# [How to complete this task]
Copying exactly, give the lines in the material below from the one with "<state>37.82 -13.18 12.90" to the one with "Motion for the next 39", ends included, and nothing besides.

# [Given information]
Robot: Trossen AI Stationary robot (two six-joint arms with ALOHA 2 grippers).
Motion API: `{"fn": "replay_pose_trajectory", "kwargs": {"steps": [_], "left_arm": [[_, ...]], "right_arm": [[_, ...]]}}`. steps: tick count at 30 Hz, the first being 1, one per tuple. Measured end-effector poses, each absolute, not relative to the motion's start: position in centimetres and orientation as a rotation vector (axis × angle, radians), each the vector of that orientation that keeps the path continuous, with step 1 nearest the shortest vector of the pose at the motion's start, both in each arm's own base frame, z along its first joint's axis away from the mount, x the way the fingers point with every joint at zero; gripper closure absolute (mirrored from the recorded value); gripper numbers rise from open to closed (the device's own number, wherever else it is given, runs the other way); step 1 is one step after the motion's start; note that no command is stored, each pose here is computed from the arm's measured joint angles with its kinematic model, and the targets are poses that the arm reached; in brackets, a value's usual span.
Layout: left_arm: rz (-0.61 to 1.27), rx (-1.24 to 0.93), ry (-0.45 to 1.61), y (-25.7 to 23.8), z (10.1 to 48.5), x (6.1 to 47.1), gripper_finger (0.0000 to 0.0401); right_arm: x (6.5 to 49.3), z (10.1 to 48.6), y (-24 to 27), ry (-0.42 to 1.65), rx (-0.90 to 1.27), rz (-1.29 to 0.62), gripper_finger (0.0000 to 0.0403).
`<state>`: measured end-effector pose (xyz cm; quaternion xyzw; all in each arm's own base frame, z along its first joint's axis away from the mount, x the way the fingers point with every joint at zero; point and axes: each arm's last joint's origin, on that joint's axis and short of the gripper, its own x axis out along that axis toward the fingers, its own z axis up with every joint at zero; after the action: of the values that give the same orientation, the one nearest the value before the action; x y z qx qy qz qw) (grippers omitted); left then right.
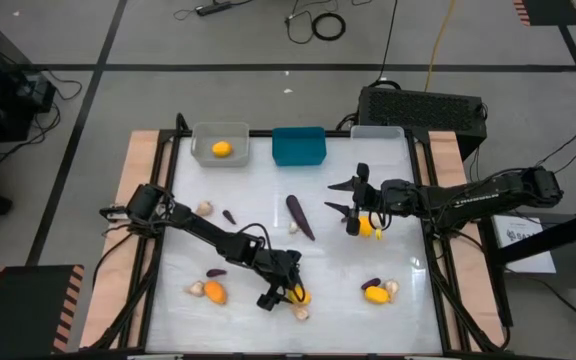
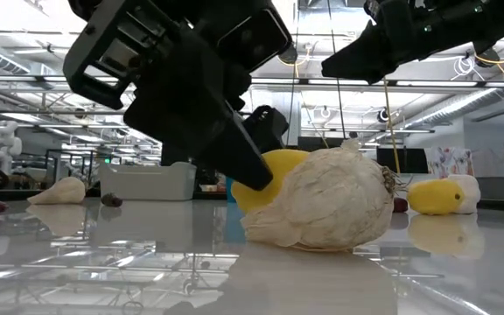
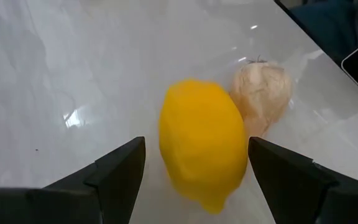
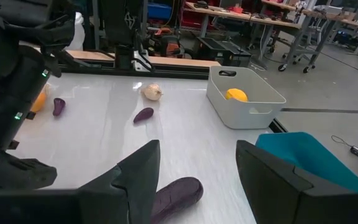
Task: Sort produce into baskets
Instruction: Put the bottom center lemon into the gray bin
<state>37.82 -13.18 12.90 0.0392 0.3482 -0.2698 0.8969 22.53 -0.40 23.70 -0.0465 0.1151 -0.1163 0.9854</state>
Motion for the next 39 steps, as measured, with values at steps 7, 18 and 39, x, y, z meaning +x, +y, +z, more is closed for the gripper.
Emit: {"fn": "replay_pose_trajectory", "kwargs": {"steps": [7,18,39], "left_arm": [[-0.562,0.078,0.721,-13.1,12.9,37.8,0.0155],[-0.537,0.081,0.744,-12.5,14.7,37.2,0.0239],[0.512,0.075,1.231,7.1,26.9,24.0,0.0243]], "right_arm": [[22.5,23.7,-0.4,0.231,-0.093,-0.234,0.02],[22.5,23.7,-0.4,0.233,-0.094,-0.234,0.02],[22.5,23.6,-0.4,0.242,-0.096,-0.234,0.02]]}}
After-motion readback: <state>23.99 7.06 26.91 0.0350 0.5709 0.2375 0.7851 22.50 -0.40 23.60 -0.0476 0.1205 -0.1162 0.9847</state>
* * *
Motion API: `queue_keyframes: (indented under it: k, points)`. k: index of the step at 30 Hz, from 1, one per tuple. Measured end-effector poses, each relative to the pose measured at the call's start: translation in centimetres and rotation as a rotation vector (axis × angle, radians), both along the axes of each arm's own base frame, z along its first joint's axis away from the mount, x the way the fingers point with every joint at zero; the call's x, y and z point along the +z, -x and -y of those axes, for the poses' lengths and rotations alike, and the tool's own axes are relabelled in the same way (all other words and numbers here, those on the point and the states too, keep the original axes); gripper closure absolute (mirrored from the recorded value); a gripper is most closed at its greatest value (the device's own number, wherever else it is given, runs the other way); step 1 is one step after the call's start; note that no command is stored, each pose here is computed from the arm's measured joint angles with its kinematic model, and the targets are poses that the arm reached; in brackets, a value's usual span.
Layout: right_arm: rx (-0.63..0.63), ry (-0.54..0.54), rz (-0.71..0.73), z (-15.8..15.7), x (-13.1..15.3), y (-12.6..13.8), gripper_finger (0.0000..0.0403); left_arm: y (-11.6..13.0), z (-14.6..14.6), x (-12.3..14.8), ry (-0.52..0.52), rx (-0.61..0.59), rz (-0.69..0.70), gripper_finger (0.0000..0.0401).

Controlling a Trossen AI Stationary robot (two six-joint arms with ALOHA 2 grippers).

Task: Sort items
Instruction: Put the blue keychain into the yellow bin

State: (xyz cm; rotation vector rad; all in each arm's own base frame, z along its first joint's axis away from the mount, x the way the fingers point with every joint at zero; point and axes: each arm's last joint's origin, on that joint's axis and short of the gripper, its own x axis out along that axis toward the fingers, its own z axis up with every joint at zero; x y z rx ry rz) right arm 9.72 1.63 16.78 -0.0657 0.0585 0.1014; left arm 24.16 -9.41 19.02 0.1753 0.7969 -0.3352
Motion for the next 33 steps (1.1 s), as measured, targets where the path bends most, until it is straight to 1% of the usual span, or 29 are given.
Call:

# [Response to the exercise]
<state>37.82 -13.18 12.90 0.0392 0.3482 -0.2698 0.8969 22.53 -0.40 23.70 -0.0465 0.1151 -0.1163 0.9854</state>
Motion for the next 39 steps, as measured, with values at steps 7, 18 and 39, x, y, z meaning +x, +y, +z, more is closed for the gripper.

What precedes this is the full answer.